## ABOUT THIS TASK:
The answer is to be an exact copy of the lines below running from the line with "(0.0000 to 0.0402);" down to the line with "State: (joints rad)", both ends included, and nothing more.

## PROVIDED RECORDS:
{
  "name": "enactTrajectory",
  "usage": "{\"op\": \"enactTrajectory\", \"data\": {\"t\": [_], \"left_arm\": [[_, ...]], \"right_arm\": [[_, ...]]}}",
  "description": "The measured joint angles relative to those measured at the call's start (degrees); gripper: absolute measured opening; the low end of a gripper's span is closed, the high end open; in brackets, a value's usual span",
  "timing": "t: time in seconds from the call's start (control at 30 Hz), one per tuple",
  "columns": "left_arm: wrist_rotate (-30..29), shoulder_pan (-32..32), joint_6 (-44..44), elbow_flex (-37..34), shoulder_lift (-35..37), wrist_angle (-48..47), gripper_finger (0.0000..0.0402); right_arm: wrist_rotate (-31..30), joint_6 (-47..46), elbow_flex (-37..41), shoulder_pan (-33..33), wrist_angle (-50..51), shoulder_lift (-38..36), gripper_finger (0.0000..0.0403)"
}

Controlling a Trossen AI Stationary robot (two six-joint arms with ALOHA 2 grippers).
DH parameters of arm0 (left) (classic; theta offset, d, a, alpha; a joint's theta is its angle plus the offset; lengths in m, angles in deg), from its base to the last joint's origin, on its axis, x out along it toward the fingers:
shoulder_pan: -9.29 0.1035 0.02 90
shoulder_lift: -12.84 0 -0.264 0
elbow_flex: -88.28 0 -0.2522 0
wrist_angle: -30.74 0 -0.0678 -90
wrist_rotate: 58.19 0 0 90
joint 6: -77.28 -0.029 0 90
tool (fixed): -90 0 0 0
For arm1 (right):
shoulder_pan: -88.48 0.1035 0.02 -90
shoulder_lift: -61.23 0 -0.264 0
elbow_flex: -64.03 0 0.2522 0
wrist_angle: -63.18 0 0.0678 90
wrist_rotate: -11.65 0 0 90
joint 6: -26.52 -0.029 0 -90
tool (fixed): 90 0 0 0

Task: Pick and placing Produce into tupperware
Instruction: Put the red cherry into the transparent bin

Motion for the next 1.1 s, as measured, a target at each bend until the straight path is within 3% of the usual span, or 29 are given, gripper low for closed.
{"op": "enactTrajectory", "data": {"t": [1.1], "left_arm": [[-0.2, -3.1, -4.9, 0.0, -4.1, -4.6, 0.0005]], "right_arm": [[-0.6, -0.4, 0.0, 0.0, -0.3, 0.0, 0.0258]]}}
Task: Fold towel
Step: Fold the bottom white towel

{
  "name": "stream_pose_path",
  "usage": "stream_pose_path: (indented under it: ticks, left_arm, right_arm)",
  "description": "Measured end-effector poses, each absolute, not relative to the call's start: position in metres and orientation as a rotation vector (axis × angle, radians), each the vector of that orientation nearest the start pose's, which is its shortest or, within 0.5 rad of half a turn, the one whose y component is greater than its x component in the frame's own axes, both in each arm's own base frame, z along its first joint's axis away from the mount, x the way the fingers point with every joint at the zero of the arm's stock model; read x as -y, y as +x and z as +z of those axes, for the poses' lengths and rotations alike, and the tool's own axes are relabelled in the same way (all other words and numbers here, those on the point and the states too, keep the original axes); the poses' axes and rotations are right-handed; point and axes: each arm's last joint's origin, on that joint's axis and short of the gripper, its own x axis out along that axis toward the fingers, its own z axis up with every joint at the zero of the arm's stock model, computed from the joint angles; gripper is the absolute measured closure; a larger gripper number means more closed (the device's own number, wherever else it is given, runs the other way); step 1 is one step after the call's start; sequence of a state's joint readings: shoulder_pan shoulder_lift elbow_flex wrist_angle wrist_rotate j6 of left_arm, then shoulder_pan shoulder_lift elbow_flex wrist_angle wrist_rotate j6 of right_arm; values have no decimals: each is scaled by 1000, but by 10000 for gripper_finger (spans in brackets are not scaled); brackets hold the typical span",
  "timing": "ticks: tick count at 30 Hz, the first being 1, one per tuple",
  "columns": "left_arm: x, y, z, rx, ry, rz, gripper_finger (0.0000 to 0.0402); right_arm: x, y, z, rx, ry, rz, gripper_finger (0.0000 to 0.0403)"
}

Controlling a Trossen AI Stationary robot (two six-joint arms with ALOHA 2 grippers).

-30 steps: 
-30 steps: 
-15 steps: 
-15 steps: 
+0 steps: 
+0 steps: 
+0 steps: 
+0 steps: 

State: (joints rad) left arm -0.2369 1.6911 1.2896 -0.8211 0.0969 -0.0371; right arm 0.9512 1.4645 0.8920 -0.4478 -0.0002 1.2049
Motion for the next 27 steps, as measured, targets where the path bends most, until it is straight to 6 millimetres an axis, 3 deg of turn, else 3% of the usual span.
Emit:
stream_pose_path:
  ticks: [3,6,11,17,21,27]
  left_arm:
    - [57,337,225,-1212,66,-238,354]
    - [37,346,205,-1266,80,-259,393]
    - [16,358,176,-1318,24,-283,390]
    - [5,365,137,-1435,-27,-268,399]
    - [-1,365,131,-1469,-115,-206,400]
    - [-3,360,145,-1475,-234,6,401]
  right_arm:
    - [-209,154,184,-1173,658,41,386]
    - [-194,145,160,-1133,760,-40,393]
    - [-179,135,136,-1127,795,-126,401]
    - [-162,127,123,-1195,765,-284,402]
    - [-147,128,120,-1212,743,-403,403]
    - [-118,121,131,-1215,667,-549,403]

## SOLUTION FOR THIS EXERCISE:
  "columns": "left_arm: x, y, z, rx, ry, rz, gripper_finger (0.0000 to 0.0402); right_arm: x, y, z, rx, ry, rz, gripper_finger (0.0000 to 0.0403)"
}

Controlling a Trossen AI Stationary robot (two six-joint arms with ALOHA 2 grippers).

-30 steps: 
-30 steps: 
-15 steps: 
-15 steps: 
+0 steps: 
+0 steps: 
+0 steps: 
+0 steps: 

State: (joints rad) left arm -0.2369 1.6911 1.2896 -0.8211 0.0969 -0.0371; right arm 0.9512 1.4645 0.8920 -0.4478 -0.0002 1.2049

Nothing else is left to add to this answer.